Time To Move On? Brandan Wright

In addition to building their roster through free agency and trades, the Nets also have to consider bringing back some of their own guys this summer. The NAS takes a look at the team’s current crop of free agents and determines who stays and who goes.

Brandan Wright Chris Bosh

You Got To Go: Brandan Wright is not an impact player. Period. He’s tall and athletic, which has a certain value, but Brandan Wright’s presence doesn’t help you win a ton of games. Wright is one of those guys that looks great in a small sample size, makes you say “hey, that guy should be playing more,” then reminds you why he’s a bench player when given those minutes. He’s not an effective post player on either side of the ball. He’s not a smart defensive player, nor is he quick enough to rotate to spot-up shooters. He’s fought injuries to his groin, ankle, wrist, back, and shoulder – the latter resulting in season-crushing surgery two years ago.

Roster spots are valuable. If you want to build a real championship team, Brandan Wright is a guy you sign after you have your front nine in place. The Nets have their front two in place – one might argue just their front one. Preserving a precious roster spot for a guy like Brandan Wright before seeing what’s out there would just be a bad move by a front office that’s played great poker so far this season.

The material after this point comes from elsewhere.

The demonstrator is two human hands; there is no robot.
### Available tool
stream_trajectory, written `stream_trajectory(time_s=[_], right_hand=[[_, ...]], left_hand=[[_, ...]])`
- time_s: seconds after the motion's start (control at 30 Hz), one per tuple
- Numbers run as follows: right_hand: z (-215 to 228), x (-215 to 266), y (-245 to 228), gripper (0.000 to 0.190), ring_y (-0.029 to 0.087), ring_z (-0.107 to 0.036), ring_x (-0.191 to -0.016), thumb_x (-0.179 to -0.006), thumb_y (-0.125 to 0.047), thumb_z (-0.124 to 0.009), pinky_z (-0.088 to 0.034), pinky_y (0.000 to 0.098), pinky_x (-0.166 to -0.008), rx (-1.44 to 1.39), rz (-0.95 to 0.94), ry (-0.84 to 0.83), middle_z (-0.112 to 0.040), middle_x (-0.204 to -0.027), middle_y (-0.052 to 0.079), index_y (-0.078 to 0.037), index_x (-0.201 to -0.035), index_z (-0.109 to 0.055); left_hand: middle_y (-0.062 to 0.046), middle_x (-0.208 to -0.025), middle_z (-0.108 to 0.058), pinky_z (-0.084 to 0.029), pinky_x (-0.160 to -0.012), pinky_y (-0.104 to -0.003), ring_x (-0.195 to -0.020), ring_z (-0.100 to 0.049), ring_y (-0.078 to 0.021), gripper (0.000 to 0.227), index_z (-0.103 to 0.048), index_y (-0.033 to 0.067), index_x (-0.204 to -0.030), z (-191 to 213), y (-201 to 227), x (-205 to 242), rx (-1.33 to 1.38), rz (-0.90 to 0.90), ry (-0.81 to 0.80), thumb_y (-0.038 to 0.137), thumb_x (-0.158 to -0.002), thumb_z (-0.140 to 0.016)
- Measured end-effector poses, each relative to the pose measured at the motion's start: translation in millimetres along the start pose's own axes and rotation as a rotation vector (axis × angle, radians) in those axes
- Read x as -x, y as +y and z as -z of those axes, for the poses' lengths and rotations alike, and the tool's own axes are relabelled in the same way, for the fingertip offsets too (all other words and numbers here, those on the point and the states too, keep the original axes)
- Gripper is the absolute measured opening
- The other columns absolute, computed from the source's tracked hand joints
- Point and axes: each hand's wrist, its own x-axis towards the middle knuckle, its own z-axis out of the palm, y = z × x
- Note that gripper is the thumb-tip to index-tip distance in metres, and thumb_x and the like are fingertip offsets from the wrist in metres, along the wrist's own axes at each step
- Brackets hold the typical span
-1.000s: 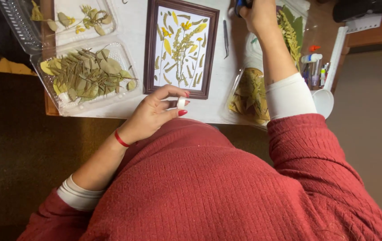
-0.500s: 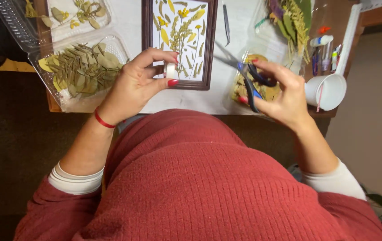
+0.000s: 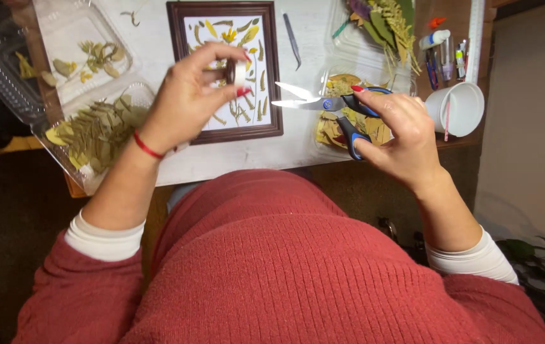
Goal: Arranging and gluing dried botanical elements into a picture frame to create art.
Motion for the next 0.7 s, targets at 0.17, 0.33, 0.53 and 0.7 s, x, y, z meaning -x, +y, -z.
stream_trajectory(time_s=[0.17, 0.33, 0.53, 0.7], right_hand=[[-3.0, 15.3, 6.2, 0.066, 0.011, -0.067, -0.106, -0.078, -0.010, -0.087, -0.054, 0.0269, -0.095, -0.503, -0.360, 0.028, -0.071, -0.122, 0.007, -0.004, -0.139, -0.064], [-21.1, 24.3, 15.3, 0.070, 0.007, -0.060, -0.096, -0.075, -0.011, -0.091, -0.049, 0.0233, -0.083, -0.784, -0.596, 0.132, -0.068, -0.112, 0.002, -0.003, -0.139, -0.063], [-17.5, 9.2, 9.0, 0.066, 0.010, -0.067, -0.100, -0.076, -0.011, -0.088, -0.054, 0.0271, -0.092, -0.591, -0.638, 0.233, -0.074, -0.111, 0.005, -0.002, -0.136, -0.063], [-19.5, 0.8, 13.1, 0.063, 0.029, -0.070, -0.100, -0.073, -0.005, -0.082, -0.055, 0.0387, -0.091, -0.117, -0.454, 0.281, -0.071, -0.112, 0.014, -0.006, -0.133, -0.064]], left_hand=[[-0.010, -0.129, -0.068, -0.058, -0.098, -0.033, -0.114, -0.069, -0.0188, 0.036, -0.059, 0.0050, -0.130, 13.5, -41.0, -89.8, -0.174, -0.009, -0.051, -0.002, -0.097, -0.073], [-0.022, -0.128, -0.066, -0.051, -0.099, -0.042, -0.117, -0.064, -0.0378, 0.061, -0.055, 0.0053, -0.148, 10.5, -101.4, -182.6, -0.568, -0.169, -0.150, 0.002, -0.091, -0.077], [-0.018, -0.140, -0.061, -0.046, -0.104, -0.045, -0.124, -0.059, -0.0392, 0.058, -0.058, 0.0062, -0.142, 14.7, -165.5, -226.6, -0.945, -0.094, -0.328, 0.001, -0.086, -0.071], [-0.020, -0.142, -0.058, -0.042, -0.104, -0.047, -0.130, -0.053, -0.0401, 0.054, -0.059, 0.0021, -0.138, 27.3, -178.9, -221.1, -0.975, -0.190, -0.330, 0.006, -0.086, -0.072]])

I Guess You Could Stay: Brandan Wright is still just 23 years old. His injuries have been the flukish type, suggesting a guy who’s down on his luck more than he’s actually injury-prone. He has always been a talented player, just without the requisite time on the floor to become a good one. He’s got a surefire NBA body, and given what the Nets have now at the backup big spots, he’d be an upgrade over Johan Petro.

(Two more years! Two more years!)

Given his track record, Wright’s not going to command a lot of cap space in his next contract. He’ll be heading into this next one with something to prove; if he doesn’t show a significant increase in playing time and skill level, it may be his last. That should be more than enough motivation for a guy who might finally have the “fully healthy” and “semi-veteran” superlatives attached to him for the first time in his career.

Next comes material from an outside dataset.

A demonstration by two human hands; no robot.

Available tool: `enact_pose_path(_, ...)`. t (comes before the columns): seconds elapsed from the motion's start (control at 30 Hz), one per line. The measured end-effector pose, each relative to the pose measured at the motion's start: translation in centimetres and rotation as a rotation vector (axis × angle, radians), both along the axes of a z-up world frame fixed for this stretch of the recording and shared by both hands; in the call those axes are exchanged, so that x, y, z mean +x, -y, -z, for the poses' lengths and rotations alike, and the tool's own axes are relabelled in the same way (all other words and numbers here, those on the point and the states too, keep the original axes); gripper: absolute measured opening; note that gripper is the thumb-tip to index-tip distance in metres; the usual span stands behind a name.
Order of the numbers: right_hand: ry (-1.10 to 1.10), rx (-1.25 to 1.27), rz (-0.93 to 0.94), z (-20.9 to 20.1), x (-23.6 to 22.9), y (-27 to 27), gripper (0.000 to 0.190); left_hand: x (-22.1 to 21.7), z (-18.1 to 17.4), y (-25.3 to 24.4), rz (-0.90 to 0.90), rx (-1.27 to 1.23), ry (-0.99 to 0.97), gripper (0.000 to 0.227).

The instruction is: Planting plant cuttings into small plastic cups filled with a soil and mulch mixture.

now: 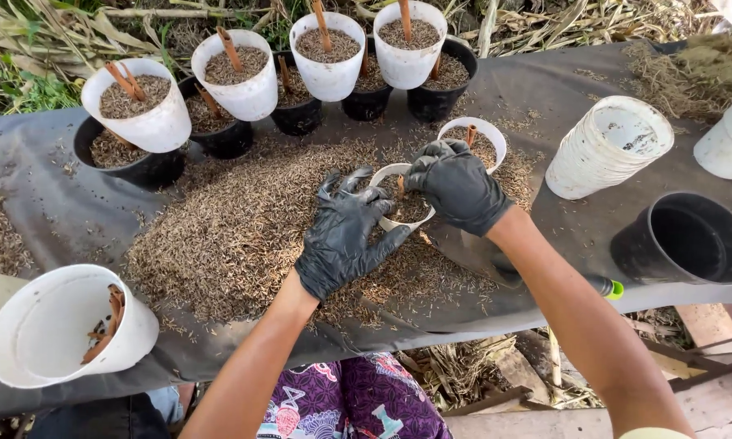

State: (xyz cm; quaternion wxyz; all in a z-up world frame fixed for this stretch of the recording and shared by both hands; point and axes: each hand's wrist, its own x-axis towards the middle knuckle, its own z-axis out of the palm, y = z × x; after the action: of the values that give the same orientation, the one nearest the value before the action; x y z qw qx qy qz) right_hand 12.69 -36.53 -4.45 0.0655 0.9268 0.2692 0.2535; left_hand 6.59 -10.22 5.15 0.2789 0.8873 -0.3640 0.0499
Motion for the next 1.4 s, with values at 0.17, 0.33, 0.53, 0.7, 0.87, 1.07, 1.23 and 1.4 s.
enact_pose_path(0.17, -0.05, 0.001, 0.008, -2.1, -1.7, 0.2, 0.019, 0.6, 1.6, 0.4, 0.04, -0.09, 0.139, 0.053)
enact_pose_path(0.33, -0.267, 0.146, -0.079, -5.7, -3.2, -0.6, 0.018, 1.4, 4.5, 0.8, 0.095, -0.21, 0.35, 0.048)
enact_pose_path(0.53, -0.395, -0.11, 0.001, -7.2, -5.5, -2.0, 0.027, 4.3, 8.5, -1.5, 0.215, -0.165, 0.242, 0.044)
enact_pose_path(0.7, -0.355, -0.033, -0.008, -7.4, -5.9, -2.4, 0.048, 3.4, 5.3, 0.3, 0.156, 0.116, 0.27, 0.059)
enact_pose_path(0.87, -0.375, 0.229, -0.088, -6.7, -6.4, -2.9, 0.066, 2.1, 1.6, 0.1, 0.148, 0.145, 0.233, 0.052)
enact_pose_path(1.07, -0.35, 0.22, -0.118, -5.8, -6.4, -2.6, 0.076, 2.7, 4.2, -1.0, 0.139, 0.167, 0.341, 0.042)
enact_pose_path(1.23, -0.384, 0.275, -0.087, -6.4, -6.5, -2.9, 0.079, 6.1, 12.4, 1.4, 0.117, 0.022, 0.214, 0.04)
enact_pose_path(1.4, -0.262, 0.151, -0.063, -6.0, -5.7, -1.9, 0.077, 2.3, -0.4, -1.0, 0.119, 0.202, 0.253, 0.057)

The Final Verdict: He should go. I like Brandan Wright a lot. I like that he has an NBA body, and that he’s better than Johan Petro. But if the Nets were picking their roster spots on the measure of “is this guy better than Johan Petro?” then I would’ve been signed years ago. Wright has already missed a full season and has difficulty creating his own shot against NBA-level defenses. That alone is enough for me to request that the Nets pass.

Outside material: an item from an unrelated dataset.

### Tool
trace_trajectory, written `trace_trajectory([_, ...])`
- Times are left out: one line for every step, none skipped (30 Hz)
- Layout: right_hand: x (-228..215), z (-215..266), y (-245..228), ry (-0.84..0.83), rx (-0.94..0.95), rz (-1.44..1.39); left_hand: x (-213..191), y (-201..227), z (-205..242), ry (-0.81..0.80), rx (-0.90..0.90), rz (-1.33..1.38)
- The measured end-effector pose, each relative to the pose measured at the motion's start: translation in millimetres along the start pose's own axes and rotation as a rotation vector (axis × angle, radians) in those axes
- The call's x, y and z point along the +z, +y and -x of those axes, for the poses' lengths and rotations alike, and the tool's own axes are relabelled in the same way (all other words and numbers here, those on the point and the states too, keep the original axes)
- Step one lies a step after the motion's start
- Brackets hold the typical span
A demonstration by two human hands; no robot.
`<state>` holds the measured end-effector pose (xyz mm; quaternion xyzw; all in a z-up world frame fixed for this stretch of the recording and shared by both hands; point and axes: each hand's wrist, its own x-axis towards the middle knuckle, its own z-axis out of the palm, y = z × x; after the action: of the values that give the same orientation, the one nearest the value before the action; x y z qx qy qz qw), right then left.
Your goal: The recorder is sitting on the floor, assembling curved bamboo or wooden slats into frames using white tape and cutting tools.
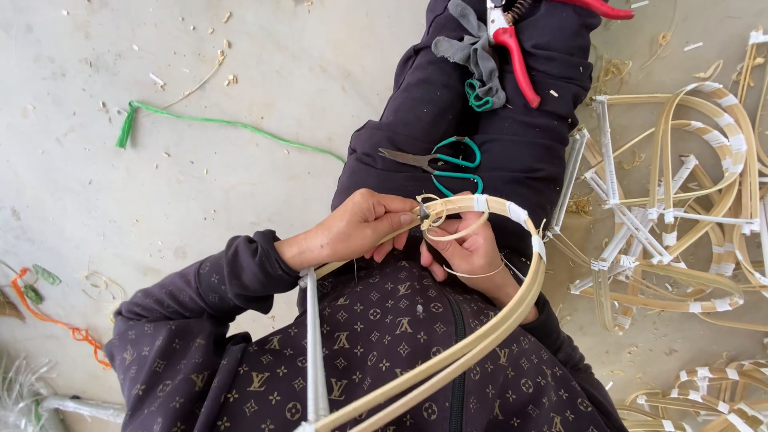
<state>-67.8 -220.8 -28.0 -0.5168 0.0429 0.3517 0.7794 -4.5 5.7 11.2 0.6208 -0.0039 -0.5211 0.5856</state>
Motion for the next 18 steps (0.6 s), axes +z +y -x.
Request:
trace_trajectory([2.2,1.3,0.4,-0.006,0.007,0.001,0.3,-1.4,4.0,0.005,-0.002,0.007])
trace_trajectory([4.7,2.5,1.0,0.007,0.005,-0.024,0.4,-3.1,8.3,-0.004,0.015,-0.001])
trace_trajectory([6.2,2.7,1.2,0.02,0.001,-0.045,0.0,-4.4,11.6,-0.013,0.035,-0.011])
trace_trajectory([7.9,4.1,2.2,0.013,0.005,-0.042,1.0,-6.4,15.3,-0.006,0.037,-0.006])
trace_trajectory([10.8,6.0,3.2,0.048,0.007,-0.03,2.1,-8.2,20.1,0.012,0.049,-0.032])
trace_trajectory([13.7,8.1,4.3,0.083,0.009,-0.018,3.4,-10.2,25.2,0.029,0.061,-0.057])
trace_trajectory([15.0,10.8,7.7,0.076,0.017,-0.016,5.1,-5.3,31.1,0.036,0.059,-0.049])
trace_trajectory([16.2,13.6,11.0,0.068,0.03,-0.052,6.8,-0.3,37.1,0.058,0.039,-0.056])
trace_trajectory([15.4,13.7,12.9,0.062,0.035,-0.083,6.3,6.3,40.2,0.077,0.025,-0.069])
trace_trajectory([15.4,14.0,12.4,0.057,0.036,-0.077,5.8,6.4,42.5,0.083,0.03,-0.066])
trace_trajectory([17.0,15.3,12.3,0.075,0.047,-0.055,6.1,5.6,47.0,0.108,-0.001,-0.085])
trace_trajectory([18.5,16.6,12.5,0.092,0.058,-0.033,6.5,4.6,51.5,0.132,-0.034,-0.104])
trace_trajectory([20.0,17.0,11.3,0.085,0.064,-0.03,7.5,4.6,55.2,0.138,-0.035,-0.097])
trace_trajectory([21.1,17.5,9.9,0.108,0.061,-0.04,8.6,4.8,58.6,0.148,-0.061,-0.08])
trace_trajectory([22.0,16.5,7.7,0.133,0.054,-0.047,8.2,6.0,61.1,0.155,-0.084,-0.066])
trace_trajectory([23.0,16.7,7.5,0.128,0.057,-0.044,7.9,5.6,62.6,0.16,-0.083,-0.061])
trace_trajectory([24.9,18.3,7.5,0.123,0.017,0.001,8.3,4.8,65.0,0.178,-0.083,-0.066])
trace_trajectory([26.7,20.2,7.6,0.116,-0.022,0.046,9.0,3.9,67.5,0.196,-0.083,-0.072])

That said, I don’t think the window is officially closed, or should be. There’s almost always the “if the price is right” caveat in any one of these situations; if the Nets pull off some serious moves to solidify the front nine of their roster, then I’d have no problem with them bringing in a guy like Wright on a small, incentive-laden contract. He’s the perfect guy for something like that: if you’re as great as the world once believed you could be, you’ll earn your money’s worth, and be on the path to a real NBA career. If you’re not? Then your paycheck will reflect it.

Still, I think in this instance, the Nets won’t be in a position where a Brandan Wright signing would be an extraneous 11th man signing. Because of that, I think the Nets and Wright will rightfully part ways.